_ASSIGNMENT:_ Tally the lines below containing the word "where" and give that total alone.

_THE DATA:_
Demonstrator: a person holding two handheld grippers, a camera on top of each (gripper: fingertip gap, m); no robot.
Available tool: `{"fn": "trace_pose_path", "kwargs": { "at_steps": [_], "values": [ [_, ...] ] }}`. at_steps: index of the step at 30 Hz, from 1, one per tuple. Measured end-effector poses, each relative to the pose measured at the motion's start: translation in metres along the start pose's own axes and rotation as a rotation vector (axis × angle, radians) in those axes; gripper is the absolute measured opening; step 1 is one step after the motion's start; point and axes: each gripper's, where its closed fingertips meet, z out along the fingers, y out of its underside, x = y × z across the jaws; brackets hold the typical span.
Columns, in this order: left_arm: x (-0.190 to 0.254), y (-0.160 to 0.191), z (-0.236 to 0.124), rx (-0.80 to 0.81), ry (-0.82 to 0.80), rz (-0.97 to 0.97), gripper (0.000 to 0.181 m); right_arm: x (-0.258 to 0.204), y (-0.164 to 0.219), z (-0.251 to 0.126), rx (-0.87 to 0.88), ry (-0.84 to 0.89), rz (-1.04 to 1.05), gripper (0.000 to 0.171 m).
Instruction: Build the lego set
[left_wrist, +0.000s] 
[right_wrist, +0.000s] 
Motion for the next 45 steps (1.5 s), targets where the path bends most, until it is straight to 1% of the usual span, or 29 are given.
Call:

_SOLUTION FOR THIS EXERCISE:_ 2